News Release

From water sources of the Tibetan Plateau to the ocean: State of nutrients of the Changjiang linked to the land-use changes and climate variability

Peer-Reviewed Publication

Science China Press

Construction of nutrient profiles along the mainstream of Changjiang for nutrients, which covers 70% of water course from Qinghai-Tibetan Plateau to the river mouth.

image: Low concentrations were found in the Qinghai-Tibetan Plateau, and then nutrients increase in the river at 3500 km-3000 km upstream the river mouth and further downwards to the river mouth. Vertical arrows show the confluence of major tributaries, and horizontal arrow indicates the location of the Three Gorges Reservoir. view more 

Credit: ©Science China Press

This study has examined the state changes of nutrients (N, P, and Si) from one of the top ten largest world river system, Changjiang, based on field expeditions and time-series data since early 1980s. The study covers an area of ca. 80% of the whole drainage basin (i.e. 1.8×106 km2) and 70% of water course, including main stream and 15 major tributaries.

A considerable increase in anthropogenic nutrients (e.g. N and P) appears when the river lefts the Qinghai-Tibetan Plateau, and changes in species ratio have been identified from some of the major tributaries draining through high population and extensive agriculture areas. This influence can be tracked further downstream and all way to the estuary.

Different from the previous studies, the present study provides evidence that Three Gorges Dam and the reservoir have a rather limited impact on the so called “Trapping of Nutrients”. Examination of data in 2003-2016 indicates that there is a lack of systematics (i.e. trend) between upstream the reservoir and downstream the dam, even though for dissolved silicates.

Time-series data at the river mouth since 1980s indicate a continuous increasing mode for dissolved inorganic nitrogen and phosphorus.
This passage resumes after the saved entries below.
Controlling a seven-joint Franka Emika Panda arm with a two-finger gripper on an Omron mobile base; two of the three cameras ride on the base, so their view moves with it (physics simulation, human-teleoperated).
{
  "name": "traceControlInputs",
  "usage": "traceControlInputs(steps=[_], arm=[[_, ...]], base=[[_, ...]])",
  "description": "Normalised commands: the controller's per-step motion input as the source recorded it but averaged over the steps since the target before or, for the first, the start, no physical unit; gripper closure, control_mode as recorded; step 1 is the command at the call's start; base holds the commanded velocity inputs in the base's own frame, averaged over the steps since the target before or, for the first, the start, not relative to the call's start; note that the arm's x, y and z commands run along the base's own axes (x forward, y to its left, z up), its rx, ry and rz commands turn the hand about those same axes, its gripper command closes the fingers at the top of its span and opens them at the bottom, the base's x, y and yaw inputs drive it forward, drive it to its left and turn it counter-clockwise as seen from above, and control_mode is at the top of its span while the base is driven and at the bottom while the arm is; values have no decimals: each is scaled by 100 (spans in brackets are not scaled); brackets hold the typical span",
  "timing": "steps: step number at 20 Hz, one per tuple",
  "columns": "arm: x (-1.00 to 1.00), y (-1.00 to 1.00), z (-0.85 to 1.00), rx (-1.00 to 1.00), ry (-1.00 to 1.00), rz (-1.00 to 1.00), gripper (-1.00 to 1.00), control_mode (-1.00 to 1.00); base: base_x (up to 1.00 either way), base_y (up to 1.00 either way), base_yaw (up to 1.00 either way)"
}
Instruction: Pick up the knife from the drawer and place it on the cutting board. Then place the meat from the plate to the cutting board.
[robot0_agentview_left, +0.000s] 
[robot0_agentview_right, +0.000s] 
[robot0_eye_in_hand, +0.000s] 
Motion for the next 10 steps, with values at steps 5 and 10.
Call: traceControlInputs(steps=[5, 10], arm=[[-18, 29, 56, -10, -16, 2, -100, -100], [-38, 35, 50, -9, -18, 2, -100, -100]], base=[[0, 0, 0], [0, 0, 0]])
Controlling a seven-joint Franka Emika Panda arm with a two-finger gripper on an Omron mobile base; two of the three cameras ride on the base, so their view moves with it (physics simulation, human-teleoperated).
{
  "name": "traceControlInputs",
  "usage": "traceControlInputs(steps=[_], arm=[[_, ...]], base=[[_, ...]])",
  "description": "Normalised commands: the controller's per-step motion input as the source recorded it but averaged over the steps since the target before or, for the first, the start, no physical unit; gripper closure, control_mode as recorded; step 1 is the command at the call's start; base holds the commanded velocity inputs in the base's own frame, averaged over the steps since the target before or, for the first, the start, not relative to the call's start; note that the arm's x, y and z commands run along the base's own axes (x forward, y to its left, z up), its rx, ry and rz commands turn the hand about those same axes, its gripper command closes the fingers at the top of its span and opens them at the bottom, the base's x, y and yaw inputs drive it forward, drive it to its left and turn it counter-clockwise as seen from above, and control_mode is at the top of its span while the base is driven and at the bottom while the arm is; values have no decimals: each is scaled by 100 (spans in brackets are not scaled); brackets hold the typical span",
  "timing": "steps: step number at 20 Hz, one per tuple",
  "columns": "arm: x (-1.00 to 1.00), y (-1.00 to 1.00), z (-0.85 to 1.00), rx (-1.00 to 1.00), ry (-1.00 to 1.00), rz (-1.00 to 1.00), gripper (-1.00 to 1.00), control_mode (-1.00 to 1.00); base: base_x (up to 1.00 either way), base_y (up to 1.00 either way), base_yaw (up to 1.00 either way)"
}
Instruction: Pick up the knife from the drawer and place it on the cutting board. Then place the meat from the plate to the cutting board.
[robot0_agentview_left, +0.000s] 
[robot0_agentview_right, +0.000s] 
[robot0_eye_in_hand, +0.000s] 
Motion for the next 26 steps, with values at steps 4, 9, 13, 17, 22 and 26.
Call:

Particularly, nitrogen in the river started to be high in early 1980s, while a considerable increase in phosphate appeared later in mid-1990s with higher rate than that for nitrogen. This makes the Changjiang outstanding in terms of loadings and species ratio for anthropogenic nutrients compared to other top-ten world river systems.

Furthermore, the present study reveals that tidal-influenced deltaic area has an important but previously ignored role in regulating seaward flux of the Changjiang. Remobilization of nutrients from the tidal-influenced deltaic area contribute additional 5%-10% for dissolve inorganic nitrogen and silicates, but up to 20% for phosphate. Such an amount of nutrients is not related to the agriculture but to coastal urbanization.

In comparison to other rivers, watersheds of the Changjiang is still in the accumulation phase for anthropogenic nutrients, and a “legacy” source can sustain relatively high concentrations in the river even in the period of reduction of application of chemical fertilizers in agriculture. Hence, management strategy needs to take into consideration of the potential of legacy source.

At drainage basin scale, the continuous increase of anthropogenic nutrients in the Changjiang is mainly regulated by the human activities, while the influence of climate variability is rather limited and not systematic based on the current data sets.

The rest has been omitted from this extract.